The Museum of Historical Costume in Poland (Polish: Muzeum Historii Ubioru w Poznaniu [m'ooz'e'oom h'eest'or'ee'ee 'oob'ee'or'oo]) is a private museum located in a tenement house on Kwiatowa Street 14/2 in Poznan, Poland. Founded in December, 2018 by Anna Moryto.

History 
The museum was founded by Anna Moryto, private Polish collector of historical vintage dresses and costumes. It has transformed into a museum in December 2018 from a private art gallery – XIXgallery. The gallery was known from its traveling exhibitions around the country. Since 2004, Anna Moryto is collecting historical vintage dresses and accessories, mostly from the 19th century. The original nineteenth-century pieces come from trade and auction houses from the US and London.

Next to the museum there is working an atelier of the reconstruction of costumes “Costumes With Passion” (“Stroje z Pasją”). The atelier is conducting the renovation and maintenance of the exhibits, and creating reconstructions of the dresses from 19th century.

Mission 
The mission of the museum is an educational nature. The plans for the future contain transforming into historical theme museum. It would cover the 19th century lifestyle and culture, and position of the women in the society. The fashion itself would become more as a part of the bigger picture.
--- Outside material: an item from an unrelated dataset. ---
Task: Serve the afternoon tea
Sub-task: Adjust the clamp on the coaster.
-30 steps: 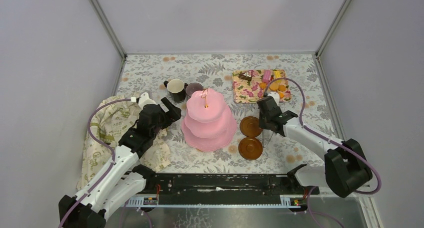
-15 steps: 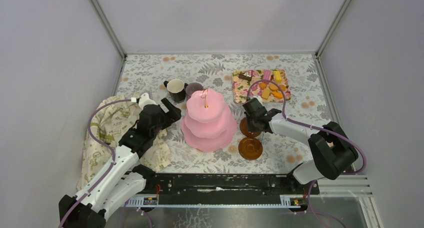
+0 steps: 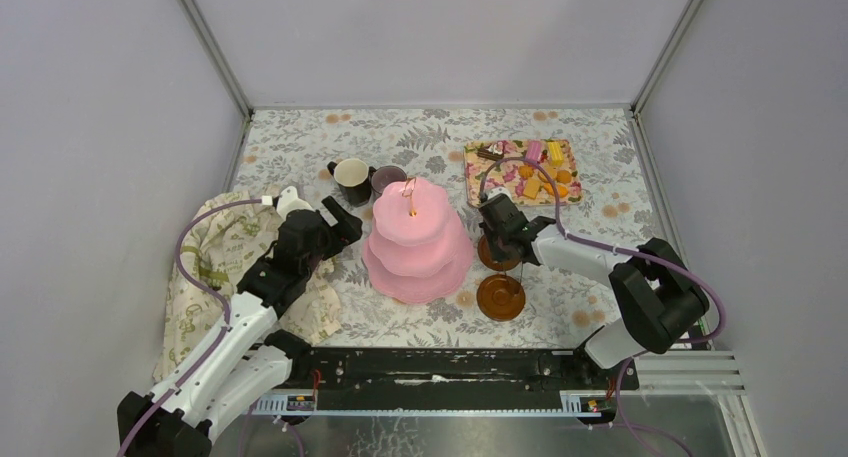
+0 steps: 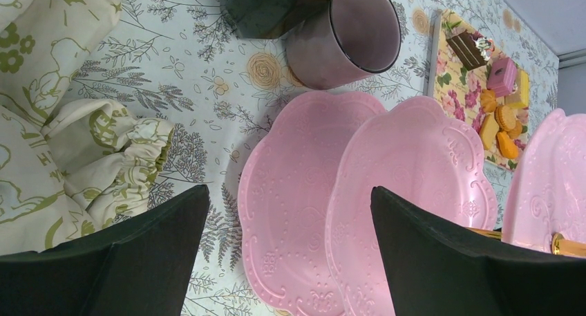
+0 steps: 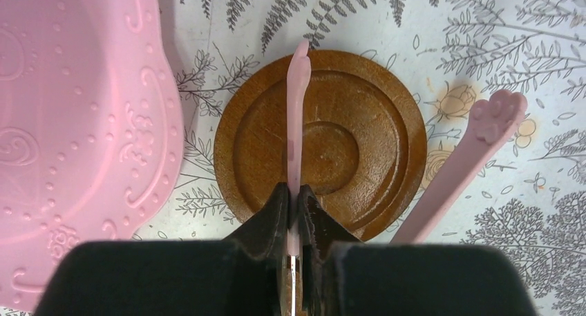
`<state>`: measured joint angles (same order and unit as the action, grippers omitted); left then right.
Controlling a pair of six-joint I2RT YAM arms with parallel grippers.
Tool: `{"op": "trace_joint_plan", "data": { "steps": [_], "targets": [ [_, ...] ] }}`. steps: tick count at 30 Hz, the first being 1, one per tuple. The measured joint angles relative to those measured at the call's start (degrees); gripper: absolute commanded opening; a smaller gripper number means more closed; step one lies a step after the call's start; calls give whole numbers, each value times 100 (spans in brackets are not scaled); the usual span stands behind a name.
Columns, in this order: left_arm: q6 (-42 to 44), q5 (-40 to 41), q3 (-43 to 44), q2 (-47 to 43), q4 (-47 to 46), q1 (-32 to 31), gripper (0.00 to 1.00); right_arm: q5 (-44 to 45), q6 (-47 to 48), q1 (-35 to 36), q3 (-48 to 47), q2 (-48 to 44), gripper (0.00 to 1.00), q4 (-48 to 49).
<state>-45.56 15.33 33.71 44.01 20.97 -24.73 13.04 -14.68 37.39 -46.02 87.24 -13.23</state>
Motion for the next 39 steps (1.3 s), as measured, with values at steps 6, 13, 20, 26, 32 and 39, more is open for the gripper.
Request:
{"op": "trace_joint_plan", "data": {
  "steps": [6, 13, 20, 26, 32, 39],
  "targets": [
    [-9, 2, -13, 0, 0, 0, 93, 90, 341, 7, -219, 57, 0, 24],
    [-31, 2, -26, 2, 2, 0, 93, 57, 691, 7, -507, 479, 0, 201],
    [-31, 2, -26, 28, 0, 2, 93, -79, 887, 7, -557, 673, 9, 236],
    [-31, 2, -26, 114, 0, 0, 93, -66, 975, 7, -557, 678, 47, 262],
    [-33, 2, -26, 96, 0, 2, 93, -26, 984, 7, -553, 678, 62, 339],
    [-44, 7, -26, 17, 0, 0, 94, -22, 925, 7, -444, 476, 73, 378]
  ]
}}
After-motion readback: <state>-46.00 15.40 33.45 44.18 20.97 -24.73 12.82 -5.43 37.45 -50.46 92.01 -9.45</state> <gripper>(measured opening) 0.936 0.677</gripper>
The mission of the museum is to educate children, young adults, and history enthusiasts about 19th history and history of fashion. It is a unique opportunity to see the vintage costumes live. The museum is also substantive support for costume designers. There are plans for upcoming temporary collections and one permanent exhibition.

Collection 
The collection consists over 80 antique exhibits, including over 50 complete costumes, mostly from 19th century. It is the largest complication of the original historical costumes in Poland. Only few of the dresses among the collection were made as reconstructions. The collection includes dresses, underwear and accessories.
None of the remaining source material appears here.